Oxidative stress in gills of limpets from the Beagle Channel: comparison with limpets from the Antarctic

Abstract

The aim of this work was to study the oxidative profile of gills of two limpet species ( Nacella (Patinigera) magellanica and Nacella (Patinigera) deaurata ) (Gmelin, 1971) exposed to different environmental conditions. Due to the tidal characteristics of the Beagle Channel, N. magellanica are exposed to air twice daily for 3 to 5 hours each time, whereas N. deaurata are exposed to air for 3 hours only during spring tides. The different regime of exposure includes extreme temperatures under 0oC during winter and more than 20°C in summer for N. magellanica , whereas N. deaurata are usually covered by more than 0.3 m of water at 4°C in winter and 11°C in summer. No significant differences were found between the two molluscs regarding the oxygen uptake, the content of ?-tocopherol and ?-carotene and the activities of the antioxidant enzymes catalase and superoxide dismutase. Lipid peroxidation in gills was estimated as the content of lipid radicals, assessed by electron paramagnetic resonance (EPR).
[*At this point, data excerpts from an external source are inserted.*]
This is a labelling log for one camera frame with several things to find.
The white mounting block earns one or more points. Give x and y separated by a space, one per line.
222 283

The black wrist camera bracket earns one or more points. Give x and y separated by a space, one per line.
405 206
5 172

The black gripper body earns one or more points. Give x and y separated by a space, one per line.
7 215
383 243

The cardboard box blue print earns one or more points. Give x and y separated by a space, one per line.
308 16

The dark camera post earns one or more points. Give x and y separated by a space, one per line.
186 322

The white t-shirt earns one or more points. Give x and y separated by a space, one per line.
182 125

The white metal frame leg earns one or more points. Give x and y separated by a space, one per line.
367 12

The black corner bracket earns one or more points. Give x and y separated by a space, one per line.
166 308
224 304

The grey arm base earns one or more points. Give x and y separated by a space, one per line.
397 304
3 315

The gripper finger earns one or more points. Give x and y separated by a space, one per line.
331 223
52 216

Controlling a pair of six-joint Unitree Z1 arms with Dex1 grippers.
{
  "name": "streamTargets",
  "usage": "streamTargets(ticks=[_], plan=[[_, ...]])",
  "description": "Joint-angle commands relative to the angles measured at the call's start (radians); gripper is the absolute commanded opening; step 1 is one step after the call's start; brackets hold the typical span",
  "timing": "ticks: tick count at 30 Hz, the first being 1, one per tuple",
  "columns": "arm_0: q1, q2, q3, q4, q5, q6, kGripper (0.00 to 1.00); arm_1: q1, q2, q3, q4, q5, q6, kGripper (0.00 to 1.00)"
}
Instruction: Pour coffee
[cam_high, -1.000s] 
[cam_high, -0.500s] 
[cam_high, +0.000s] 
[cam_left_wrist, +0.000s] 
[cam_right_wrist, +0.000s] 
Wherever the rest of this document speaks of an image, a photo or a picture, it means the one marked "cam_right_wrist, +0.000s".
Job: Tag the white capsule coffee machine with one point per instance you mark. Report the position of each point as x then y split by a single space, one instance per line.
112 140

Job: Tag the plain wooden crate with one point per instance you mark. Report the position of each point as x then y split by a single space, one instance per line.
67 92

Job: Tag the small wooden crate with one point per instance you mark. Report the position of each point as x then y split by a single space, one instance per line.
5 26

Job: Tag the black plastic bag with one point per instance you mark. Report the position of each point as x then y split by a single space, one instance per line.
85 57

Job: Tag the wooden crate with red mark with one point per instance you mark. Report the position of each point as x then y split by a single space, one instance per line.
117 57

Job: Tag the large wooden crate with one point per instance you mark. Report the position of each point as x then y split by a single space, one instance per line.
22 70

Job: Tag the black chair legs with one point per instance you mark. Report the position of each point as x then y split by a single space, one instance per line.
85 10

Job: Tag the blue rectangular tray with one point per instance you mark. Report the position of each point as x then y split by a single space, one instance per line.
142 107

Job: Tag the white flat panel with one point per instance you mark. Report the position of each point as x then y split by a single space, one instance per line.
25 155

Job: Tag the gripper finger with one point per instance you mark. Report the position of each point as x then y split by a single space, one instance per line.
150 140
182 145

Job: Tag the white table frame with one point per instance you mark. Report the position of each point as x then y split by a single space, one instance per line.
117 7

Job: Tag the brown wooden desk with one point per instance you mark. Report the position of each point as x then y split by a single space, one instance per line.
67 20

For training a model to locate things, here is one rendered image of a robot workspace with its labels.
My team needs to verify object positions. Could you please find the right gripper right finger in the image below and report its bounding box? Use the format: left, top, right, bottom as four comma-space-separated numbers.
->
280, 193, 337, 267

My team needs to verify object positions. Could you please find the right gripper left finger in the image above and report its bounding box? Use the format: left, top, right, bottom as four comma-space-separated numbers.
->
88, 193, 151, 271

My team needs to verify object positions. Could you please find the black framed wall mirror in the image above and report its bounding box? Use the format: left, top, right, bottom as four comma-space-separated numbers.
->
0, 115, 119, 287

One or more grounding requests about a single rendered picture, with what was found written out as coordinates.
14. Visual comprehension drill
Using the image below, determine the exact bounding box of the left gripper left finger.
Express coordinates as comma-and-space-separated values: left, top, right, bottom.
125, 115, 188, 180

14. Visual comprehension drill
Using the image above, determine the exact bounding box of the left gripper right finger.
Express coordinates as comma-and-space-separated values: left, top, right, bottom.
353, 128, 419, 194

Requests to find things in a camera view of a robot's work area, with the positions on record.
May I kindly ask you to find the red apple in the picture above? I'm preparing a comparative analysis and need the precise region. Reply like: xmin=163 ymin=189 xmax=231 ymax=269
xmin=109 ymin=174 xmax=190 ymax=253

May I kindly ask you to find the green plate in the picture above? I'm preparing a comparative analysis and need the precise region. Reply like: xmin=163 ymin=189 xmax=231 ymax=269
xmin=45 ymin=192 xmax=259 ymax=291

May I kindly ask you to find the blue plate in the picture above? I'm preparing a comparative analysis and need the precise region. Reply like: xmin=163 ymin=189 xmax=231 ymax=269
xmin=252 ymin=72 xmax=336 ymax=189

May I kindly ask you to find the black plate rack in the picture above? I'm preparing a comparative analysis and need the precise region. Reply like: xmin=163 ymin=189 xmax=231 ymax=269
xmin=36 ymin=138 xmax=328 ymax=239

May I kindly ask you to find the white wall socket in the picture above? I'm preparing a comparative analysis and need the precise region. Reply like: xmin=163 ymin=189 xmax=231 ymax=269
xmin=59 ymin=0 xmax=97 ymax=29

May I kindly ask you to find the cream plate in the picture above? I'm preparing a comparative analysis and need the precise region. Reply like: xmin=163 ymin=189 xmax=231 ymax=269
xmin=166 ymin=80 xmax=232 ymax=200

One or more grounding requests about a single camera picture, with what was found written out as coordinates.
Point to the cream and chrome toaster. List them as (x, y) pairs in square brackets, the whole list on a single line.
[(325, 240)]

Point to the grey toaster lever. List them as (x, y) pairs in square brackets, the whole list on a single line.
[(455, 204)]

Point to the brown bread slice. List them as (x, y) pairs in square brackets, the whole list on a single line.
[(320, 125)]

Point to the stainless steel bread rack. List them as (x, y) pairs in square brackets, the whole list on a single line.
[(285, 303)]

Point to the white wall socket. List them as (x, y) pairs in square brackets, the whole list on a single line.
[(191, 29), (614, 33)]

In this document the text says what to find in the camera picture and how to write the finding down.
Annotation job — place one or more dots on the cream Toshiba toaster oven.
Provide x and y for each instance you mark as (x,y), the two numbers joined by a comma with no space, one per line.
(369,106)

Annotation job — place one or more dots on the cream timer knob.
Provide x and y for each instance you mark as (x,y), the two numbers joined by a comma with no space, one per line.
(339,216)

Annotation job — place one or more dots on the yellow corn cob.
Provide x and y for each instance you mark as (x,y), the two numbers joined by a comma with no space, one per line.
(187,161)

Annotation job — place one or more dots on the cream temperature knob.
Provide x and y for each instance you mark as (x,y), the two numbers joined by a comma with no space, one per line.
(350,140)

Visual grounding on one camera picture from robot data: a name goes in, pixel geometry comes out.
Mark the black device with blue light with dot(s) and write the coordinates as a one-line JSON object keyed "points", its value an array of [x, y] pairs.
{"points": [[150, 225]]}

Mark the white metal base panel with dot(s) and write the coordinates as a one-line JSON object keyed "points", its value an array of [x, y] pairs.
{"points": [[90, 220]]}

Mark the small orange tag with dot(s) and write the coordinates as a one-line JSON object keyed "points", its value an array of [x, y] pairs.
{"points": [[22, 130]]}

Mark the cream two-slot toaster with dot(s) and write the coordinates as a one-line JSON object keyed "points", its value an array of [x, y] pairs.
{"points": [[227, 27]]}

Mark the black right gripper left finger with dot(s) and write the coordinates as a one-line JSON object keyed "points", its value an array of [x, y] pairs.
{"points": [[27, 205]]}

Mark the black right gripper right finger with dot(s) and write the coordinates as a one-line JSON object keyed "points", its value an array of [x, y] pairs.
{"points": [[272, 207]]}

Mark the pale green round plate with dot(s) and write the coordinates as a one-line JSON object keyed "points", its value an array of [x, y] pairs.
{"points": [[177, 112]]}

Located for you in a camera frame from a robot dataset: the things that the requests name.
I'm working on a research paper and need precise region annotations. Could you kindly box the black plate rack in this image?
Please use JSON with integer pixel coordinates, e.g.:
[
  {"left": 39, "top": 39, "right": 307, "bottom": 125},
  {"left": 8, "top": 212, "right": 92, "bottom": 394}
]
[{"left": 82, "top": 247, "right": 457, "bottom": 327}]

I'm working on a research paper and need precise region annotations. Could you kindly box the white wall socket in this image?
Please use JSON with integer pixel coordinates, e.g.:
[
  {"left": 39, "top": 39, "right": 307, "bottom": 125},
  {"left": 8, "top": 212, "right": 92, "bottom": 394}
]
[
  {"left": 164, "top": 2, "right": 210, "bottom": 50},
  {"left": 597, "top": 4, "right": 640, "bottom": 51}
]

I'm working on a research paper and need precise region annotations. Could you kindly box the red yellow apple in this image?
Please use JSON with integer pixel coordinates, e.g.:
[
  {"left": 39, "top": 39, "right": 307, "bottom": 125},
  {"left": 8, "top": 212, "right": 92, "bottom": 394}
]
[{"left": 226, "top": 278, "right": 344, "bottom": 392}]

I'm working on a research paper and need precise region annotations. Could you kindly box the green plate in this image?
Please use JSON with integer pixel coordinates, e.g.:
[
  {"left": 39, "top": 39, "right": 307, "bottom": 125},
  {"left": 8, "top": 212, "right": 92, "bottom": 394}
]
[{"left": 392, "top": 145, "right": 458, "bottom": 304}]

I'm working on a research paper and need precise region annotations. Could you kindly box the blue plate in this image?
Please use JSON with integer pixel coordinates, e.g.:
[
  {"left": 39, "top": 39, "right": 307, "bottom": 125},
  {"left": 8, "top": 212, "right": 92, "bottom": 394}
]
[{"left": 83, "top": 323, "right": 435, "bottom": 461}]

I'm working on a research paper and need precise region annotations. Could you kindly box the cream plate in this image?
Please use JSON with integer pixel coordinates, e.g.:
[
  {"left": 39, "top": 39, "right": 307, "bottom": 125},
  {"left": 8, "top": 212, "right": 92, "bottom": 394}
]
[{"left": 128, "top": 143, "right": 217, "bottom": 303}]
Lipid radical content and total iron content were respectively 80.6 and 62% lower in N. magellanica than in N. deaurata . A typical EPR spectrum of ascorbyl radical in gills from both limpets was observed. Both the ascorbyl radical content and the ascorbyl radical content/ascorbate content ratio were significantly lower in N. magellanica than in N. deaurata . In the Antarctic Nacella concinna inhabits all levels of the littoral zone. Limpets at the highest level in the intertidal showed significantly increased activities of both catalase and superoxide dismutase as compared to their intertidal and subtidal relatives. Thus, it seems that Antarctic high intertidal conditions, involving regular exposure to air and presumably also thermal stress on sunny days during the Antarctic summer, cause a necessity for N. concinna to ward off higher oxygen radical species production by increasing its antioxidant defence. Taken as a whole, the data presented here indicate that coping with environmentally demanding conditions requires a complex adjustment of the physiological metabolic pathways to ensure survival by minimising intracellular damage.